The leading candidates for the Democratic presidential nomination had harsh words for Michigan officials and a humane message for residents of Flint nearly two years after the predominately poor, black town began complaining of unusable tap water.
"This is an emergency," said former Secretary of State Hillary Clinton, lingering over the fate of Flint's most vulnerable population, its 9,000 children under the age of 6. "Every day that goes by," she said, to rising cheers from the audience, "is another lost day in a child's life."
Since early January, the American factory town has been under a state of emergency, searching for short-term fixes and long-term answers to a man-made lead crisis. But despite national attention, including an MSNBC town hall hosted by Rachel Maddow, the heart of the problem has not been fixed.
Hundreds, if not thousands, of miles of lead-corroded plumbing and service lines vein the city, unseen and actually safe if the water flowing through them is properly treated. But Flint's water was not, the state now acknowledges. As a result, when the city switched its water supply to the more corrosive Flint River, the pipes started to bleed metal, exposing an entire city to a neurotoxin capable of causing permanent brain damage.
But none of those lead pipes have been replaced yet.
"If Michigan won't do it, there have to be ways that we can move and then make them pay for it and hold them accountable," Clinton said, calling for not only new pipes but a promise of long-term care for Flint's children and other residents.
Vermont Sen. Bernie Sanders agreed, renewing his call for Michigan Gov. Rick Synder to step down in the face of a once-in-a-generation catastrophe. "I don't go around asking for governors' resignations every day," Sanders said. "What we are talking about are children being poisoned. That's what we're talking about."

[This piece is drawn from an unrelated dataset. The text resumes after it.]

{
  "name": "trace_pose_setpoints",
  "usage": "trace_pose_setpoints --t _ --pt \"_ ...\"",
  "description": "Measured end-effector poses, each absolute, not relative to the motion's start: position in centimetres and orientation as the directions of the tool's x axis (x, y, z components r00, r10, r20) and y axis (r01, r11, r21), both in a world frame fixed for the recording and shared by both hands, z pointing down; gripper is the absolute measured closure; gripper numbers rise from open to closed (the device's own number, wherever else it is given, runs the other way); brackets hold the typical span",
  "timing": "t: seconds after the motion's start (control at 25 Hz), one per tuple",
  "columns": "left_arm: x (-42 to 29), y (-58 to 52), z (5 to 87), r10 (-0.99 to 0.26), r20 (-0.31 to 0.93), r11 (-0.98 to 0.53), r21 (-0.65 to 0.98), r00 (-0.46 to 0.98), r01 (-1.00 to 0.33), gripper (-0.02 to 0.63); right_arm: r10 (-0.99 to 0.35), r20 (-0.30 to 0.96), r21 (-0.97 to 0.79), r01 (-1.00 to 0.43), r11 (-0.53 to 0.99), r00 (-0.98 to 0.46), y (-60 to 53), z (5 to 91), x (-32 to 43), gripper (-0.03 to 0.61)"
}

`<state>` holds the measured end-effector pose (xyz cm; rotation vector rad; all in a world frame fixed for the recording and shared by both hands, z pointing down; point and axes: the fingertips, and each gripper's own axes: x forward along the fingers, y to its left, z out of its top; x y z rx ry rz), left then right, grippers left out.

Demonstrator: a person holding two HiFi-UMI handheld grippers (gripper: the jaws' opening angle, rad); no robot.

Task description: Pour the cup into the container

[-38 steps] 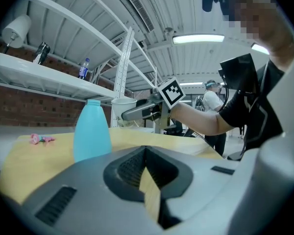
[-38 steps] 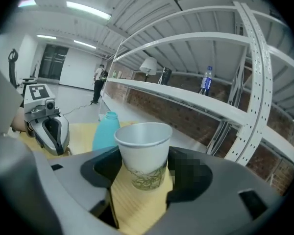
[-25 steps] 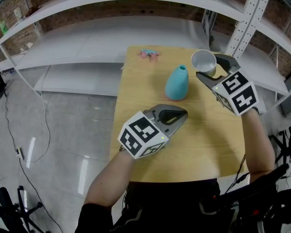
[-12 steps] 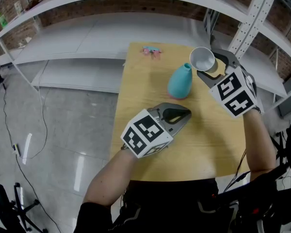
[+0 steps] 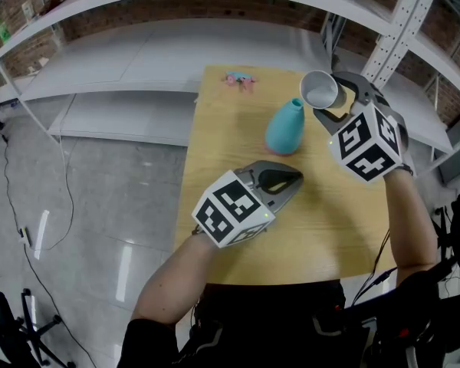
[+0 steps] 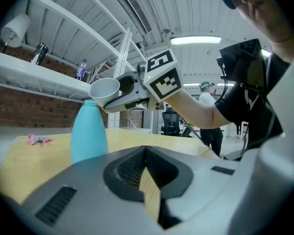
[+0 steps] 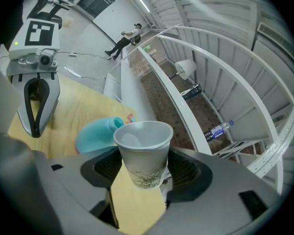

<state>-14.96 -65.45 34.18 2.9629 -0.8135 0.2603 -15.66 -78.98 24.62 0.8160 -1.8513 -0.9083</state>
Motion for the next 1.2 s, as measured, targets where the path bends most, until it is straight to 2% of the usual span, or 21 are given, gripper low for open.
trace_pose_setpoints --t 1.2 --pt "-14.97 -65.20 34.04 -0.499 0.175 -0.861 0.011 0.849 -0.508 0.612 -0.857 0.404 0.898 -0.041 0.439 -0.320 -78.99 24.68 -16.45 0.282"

"The idea that there has not been a dramatic response is beyond comphrension," he continued, before raising what has become a persistent question for Snyder, who has apologized repeatedly for "mistakes" allegedly made by his underlings. "One wonders if this had been a white suburban community what kind of response there might have been."
Officials say they are investigating the source of the problem and the bearer of blame. The governor or members of his administration may even face criminal charges, according to the Michigan attorney general, the FBI and the Justice Department. Everyone says they driving toward a solution.
In the meantime, Flint residents are living like refugees in their own city — with bottled water for almost everything and no firm timetable for a return to normal.